Task prompt -
Reproduce the listing below precisely, leaving every line intact.

++++ Available data

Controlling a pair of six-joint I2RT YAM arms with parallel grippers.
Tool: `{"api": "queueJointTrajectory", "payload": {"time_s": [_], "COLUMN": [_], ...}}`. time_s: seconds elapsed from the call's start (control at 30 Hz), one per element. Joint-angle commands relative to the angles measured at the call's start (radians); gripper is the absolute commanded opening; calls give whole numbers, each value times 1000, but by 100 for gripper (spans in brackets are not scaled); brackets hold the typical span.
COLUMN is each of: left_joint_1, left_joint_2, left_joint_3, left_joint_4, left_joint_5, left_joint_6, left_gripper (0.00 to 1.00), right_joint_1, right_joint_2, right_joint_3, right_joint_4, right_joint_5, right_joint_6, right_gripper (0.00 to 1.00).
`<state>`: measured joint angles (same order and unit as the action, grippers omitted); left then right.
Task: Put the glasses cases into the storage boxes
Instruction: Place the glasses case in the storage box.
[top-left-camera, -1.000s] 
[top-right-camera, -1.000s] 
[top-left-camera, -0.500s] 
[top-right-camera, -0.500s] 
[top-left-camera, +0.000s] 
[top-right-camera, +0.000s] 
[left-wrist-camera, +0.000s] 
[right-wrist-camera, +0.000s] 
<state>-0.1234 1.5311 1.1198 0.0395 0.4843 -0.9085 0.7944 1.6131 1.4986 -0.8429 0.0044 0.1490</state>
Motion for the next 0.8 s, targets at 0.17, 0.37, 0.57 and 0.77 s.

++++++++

Result for this exercise -
Controlling a pair of six-joint I2RT YAM arms with parallel grippers.
Tool: `{"api": "queueJointTrajectory", "payload": {"time_s": [_], "COLUMN": [_], ...}}`. time_s: seconds elapsed from the call's start (control at 30 Hz), one per element. Joint-angle commands relative to the angles measured at the call's start (radians); gripper is the absolute commanded opening; calls give whole numbers, each value times 1000, but by 100 for gripper (spans in brackets are not scaled); brackets hold the typical span.
COLUMN is each of: left_joint_1, left_joint_2, left_joint_3, left_joint_4, left_joint_5, left_joint_6, left_gripper (0.00 to 1.00), right_joint_1, right_joint_2, right_joint_3, right_joint_4, right_joint_5, right_joint_6, right_gripper (0.00 to 1.00).
`<state>`: measured joint angles (same order and unit as the action, grippers omitted); left then right.
Task: Put the glasses cases into the storage boxes
Instruction: Place the glasses case in the storage box.
[top-left-camera, -1.000s] 
[top-right-camera, -1.000s] 
[top-left-camera, -0.500s] 
[top-right-camera, -0.500s] 
[top-left-camera, +0.000s] 
[top-right-camera, +0.000s] 
[left-wrist-camera, +0.000s] 
[right-wrist-camera, +0.000s] 
<state>-0.1234 1.5311 1.1198 0.0395 0.4843 -0.9085 0.7944 1.6131 1.4986 -0.8429 0.0044 0.1490</state>
Motion for the next 0.8 s, targets at 0.17, 0.37, 0.57 and 0.77 s.

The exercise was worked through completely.